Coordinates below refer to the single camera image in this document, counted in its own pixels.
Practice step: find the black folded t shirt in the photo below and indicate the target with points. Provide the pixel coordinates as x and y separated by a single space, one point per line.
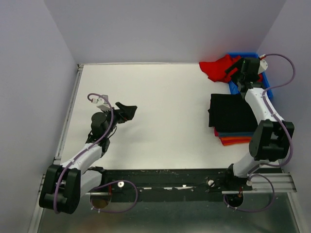
231 114

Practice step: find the side aluminium table rail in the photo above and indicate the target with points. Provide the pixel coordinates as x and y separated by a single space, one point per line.
61 144

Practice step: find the red t shirt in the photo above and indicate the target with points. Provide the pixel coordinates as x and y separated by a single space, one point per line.
216 70
216 133

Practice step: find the blue plastic bin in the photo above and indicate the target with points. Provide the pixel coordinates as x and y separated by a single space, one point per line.
233 88

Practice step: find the right aluminium extrusion rail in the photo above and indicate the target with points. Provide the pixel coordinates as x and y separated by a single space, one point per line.
259 184

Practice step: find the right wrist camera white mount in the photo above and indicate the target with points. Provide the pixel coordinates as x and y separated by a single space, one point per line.
262 64

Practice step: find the red folded t shirt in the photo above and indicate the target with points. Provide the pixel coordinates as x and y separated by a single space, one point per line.
216 133

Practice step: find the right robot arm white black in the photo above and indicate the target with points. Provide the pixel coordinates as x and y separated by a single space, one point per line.
272 139

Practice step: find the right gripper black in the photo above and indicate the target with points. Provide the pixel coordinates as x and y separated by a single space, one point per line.
238 64

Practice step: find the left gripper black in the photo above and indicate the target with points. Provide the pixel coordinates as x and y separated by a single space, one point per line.
128 111

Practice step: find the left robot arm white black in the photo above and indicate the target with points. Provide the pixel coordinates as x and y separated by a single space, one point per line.
77 165

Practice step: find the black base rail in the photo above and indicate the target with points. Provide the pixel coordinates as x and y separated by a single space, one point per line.
156 185

***

I would like the data above transcribed exactly, with its pictures left out.

§ **TASK ANSWER**
Coordinates below refer to the single camera image in this document, counted in its own pixels.
Practice step: find the black folded t shirt in the photo below and indicate the target with points. Provide the pixel coordinates as x and y separated by a single space, one point per line.
231 114

Practice step: find the side aluminium table rail in the photo above and indicate the target with points. Provide the pixel coordinates as x and y separated by a single space, one point per line.
61 144

Practice step: find the red t shirt in the photo above and indicate the target with points. Provide the pixel coordinates as x and y separated by a single space, one point per line.
216 70
216 133

Practice step: find the blue plastic bin in the photo above and indicate the target with points. Provide the pixel coordinates as x and y separated by a single space, one point per line.
233 88

Practice step: find the right aluminium extrusion rail in the photo above and indicate the target with points. Provide the pixel coordinates as x and y separated by a single space, one point per line.
259 184

Practice step: find the right wrist camera white mount in the photo above and indicate the target with points. Provide the pixel coordinates as x and y separated by a single space, one point per line.
262 64

Practice step: find the red folded t shirt in the photo above and indicate the target with points. Provide the pixel coordinates as x and y separated by a single space, one point per line.
216 133

Practice step: find the right robot arm white black in the photo above and indicate the target with points. Provide the pixel coordinates as x and y separated by a single space, one point per line.
272 139

Practice step: find the right gripper black in the photo above and indicate the target with points. Provide the pixel coordinates as x and y separated by a single space, one point per line.
238 64

Practice step: find the left gripper black in the photo above and indicate the target with points. Provide the pixel coordinates as x and y separated by a single space, one point per line.
128 111

Practice step: find the left robot arm white black in the photo above and indicate the target with points. Provide the pixel coordinates as x and y separated by a single space, one point per line.
77 165

Practice step: find the black base rail in the photo above and indicate the target with points. Provide the pixel coordinates as x and y separated by a single space, one point per line.
156 185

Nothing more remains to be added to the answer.